> [Aim of the exercise] From the data underneath, reproduce exactly the stretch that begins at the line with "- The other" and ends after the line with "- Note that".

Saved data entries
________________
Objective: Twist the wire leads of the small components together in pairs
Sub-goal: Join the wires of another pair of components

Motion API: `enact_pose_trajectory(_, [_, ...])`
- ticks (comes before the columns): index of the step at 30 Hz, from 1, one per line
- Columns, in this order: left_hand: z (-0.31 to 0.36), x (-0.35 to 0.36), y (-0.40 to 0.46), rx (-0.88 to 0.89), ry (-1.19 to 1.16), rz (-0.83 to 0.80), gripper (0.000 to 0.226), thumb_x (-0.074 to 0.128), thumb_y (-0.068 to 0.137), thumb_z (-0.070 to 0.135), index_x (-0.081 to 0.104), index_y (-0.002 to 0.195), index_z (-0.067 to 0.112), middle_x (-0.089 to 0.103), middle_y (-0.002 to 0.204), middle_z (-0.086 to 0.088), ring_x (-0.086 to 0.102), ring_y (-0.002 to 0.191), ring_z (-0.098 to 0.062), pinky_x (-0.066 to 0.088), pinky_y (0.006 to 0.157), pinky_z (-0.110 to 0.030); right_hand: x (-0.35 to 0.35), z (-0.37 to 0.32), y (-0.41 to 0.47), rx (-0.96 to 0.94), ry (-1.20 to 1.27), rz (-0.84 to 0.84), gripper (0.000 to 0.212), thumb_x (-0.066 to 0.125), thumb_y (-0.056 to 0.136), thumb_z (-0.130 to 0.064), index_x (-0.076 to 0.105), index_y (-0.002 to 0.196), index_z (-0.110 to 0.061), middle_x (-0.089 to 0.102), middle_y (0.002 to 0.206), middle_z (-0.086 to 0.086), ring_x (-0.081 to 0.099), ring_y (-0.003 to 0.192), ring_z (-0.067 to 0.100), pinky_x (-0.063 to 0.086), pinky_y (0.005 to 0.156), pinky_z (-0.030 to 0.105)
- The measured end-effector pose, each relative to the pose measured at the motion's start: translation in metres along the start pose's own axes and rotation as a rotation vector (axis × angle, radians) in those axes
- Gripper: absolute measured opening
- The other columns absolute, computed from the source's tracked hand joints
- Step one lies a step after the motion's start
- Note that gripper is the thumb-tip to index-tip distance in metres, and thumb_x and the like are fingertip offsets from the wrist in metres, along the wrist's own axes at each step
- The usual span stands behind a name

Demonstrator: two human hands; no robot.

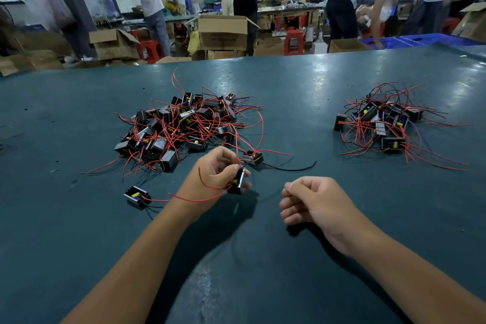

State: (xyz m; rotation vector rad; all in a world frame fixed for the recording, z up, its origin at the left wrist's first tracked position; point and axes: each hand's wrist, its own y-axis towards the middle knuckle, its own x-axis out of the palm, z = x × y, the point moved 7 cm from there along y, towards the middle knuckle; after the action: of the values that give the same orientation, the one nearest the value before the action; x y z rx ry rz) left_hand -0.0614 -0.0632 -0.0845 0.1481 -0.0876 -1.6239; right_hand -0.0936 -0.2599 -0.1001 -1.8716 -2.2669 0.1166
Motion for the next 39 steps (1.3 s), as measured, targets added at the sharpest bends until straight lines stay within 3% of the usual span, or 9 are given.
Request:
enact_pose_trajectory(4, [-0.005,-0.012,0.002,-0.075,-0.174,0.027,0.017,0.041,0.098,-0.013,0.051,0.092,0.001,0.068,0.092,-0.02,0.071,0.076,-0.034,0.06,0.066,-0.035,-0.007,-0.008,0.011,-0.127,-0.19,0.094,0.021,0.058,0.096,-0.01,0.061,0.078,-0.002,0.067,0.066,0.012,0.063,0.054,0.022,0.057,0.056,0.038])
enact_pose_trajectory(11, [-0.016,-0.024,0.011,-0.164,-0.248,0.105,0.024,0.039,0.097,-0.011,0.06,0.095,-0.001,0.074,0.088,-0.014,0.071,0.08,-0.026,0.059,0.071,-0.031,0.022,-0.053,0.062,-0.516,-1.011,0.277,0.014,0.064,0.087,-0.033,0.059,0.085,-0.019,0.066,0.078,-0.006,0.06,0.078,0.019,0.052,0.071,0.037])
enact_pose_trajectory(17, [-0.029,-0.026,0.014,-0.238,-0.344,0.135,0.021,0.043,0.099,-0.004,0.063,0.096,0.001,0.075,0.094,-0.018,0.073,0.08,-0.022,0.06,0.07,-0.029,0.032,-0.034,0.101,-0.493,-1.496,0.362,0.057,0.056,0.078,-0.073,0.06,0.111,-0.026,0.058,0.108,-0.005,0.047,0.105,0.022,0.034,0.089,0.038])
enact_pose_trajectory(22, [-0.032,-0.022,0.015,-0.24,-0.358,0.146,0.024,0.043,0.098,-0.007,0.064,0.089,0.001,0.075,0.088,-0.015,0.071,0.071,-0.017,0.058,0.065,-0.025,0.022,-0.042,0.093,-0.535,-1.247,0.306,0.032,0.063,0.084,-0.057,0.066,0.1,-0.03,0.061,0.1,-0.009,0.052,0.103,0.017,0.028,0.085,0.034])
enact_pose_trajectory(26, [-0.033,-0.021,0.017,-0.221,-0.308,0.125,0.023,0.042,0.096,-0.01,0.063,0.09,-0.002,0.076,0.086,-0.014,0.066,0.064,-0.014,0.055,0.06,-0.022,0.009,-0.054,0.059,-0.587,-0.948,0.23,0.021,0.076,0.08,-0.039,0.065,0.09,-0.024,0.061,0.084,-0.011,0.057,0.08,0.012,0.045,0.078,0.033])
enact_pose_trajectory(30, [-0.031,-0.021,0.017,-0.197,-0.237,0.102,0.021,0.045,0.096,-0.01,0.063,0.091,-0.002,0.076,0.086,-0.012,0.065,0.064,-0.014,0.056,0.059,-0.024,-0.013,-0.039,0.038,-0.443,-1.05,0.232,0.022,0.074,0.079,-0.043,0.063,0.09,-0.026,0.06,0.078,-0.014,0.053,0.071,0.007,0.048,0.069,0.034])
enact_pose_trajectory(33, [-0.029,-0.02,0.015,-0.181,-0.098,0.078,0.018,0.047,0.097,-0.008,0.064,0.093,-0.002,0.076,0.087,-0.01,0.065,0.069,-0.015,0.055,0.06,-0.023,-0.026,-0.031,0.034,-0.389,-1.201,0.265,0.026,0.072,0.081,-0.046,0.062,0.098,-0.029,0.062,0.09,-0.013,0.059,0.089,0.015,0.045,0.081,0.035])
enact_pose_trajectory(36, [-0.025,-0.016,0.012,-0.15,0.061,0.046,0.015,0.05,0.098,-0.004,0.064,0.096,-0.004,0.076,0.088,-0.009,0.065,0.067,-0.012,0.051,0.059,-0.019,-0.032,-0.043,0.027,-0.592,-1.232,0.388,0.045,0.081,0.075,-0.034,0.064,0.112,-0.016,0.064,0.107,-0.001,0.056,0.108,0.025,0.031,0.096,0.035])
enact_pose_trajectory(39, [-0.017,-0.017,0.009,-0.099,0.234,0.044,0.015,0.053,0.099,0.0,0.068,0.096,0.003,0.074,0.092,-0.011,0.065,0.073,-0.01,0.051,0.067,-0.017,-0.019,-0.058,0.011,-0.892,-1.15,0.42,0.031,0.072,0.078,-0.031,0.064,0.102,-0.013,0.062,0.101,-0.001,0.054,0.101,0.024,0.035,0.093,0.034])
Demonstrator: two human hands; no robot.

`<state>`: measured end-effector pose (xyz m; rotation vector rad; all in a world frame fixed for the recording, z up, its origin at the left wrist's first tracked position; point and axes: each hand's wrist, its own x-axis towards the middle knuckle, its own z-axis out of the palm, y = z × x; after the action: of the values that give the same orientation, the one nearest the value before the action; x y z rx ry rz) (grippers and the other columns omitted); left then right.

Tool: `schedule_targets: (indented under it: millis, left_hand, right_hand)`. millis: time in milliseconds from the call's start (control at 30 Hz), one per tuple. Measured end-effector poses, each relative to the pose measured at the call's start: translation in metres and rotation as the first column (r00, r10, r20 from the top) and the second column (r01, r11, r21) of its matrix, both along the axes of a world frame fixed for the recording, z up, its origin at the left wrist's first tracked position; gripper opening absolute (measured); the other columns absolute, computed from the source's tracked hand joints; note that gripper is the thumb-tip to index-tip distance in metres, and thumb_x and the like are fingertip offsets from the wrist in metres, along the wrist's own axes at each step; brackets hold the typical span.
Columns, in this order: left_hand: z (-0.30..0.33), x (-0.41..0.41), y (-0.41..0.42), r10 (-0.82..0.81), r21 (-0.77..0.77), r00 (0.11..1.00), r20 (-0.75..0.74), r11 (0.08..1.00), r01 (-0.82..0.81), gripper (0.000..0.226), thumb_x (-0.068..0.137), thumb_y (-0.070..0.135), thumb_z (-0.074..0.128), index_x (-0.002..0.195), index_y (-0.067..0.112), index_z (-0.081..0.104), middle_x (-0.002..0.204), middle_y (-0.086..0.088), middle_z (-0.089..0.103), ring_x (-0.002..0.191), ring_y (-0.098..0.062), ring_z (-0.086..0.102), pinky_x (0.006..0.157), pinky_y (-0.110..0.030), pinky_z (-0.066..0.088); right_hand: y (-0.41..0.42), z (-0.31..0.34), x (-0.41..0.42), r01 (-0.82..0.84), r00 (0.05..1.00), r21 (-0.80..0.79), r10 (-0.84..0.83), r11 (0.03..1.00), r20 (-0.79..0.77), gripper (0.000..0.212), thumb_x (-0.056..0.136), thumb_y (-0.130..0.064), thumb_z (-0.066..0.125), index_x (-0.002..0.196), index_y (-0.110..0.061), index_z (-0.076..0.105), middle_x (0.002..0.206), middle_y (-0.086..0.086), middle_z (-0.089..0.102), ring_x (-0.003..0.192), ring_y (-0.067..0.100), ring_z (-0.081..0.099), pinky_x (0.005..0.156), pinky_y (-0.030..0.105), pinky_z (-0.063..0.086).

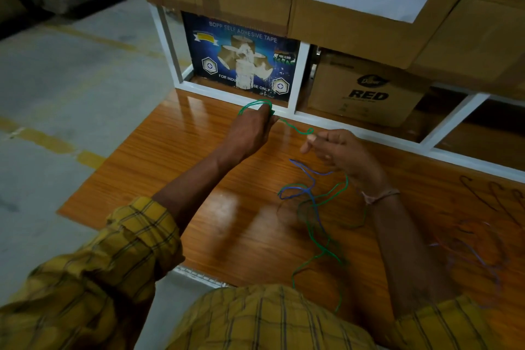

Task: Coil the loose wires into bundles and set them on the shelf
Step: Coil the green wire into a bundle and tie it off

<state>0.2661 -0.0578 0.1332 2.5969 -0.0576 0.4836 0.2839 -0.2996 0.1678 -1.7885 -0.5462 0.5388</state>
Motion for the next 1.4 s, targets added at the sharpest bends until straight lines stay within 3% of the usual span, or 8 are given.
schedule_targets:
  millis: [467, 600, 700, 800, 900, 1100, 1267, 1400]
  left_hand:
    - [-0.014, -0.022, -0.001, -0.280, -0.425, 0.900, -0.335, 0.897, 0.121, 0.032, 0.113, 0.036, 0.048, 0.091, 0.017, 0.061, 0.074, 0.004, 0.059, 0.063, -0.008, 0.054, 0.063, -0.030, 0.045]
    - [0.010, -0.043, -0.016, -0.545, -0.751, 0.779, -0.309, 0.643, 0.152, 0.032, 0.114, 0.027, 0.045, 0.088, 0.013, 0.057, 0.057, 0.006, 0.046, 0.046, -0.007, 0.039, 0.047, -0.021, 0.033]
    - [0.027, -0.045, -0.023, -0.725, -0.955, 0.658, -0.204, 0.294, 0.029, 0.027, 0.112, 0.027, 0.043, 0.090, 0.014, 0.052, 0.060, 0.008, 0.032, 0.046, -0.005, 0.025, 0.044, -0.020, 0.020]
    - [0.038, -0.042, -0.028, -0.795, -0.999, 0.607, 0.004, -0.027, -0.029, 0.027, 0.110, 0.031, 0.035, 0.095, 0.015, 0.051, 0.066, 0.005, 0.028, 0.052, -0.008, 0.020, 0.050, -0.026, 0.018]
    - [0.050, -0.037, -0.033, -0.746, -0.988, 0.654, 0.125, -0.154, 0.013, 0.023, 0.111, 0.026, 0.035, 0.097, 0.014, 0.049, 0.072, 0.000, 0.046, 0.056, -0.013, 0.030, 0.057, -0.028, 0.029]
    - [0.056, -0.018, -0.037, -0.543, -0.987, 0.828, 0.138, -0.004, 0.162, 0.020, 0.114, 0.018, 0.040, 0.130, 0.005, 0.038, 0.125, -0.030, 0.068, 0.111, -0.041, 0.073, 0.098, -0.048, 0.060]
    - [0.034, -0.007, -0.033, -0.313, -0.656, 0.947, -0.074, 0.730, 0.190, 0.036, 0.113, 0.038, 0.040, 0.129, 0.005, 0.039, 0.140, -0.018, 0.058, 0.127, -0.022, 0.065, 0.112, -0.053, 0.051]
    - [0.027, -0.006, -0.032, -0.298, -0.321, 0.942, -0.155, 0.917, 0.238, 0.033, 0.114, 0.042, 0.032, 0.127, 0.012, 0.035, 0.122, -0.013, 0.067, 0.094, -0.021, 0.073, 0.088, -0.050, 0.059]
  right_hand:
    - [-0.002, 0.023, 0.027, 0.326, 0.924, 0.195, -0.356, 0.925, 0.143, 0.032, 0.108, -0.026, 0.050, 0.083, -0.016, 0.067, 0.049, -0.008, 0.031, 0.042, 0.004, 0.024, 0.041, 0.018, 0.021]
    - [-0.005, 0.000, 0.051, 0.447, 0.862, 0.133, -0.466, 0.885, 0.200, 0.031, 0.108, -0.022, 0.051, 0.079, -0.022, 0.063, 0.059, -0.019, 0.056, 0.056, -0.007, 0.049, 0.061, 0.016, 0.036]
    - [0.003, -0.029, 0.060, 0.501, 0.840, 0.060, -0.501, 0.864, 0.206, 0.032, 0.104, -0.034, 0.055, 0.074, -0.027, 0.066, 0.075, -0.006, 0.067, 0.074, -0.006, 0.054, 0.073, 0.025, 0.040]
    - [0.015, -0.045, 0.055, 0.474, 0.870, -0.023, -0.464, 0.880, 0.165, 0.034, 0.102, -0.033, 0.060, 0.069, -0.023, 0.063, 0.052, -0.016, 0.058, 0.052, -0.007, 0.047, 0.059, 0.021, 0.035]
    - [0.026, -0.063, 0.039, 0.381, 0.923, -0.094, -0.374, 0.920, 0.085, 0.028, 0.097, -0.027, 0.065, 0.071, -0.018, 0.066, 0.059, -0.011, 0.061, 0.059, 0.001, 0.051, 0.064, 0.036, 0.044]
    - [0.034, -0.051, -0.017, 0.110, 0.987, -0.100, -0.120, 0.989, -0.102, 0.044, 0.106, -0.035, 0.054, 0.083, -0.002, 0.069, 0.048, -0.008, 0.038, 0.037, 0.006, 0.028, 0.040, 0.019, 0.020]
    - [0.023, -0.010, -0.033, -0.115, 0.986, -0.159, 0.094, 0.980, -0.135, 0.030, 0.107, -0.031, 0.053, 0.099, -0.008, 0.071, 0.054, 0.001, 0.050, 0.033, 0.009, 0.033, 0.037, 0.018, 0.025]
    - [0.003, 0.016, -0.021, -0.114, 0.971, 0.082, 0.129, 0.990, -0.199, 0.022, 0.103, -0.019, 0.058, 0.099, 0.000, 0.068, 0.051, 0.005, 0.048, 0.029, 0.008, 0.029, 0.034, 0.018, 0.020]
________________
> [Solution for this exercise]
- The other columns absolute, computed from the source's tracked hand joints
- Step one lies a step after the motion's start
- Note that gripper is the thumb-tip to index-tip distance in metres, and thumb_x and the like are fingertip offsets from the wrist in metres, along the wrist's own axes at each step

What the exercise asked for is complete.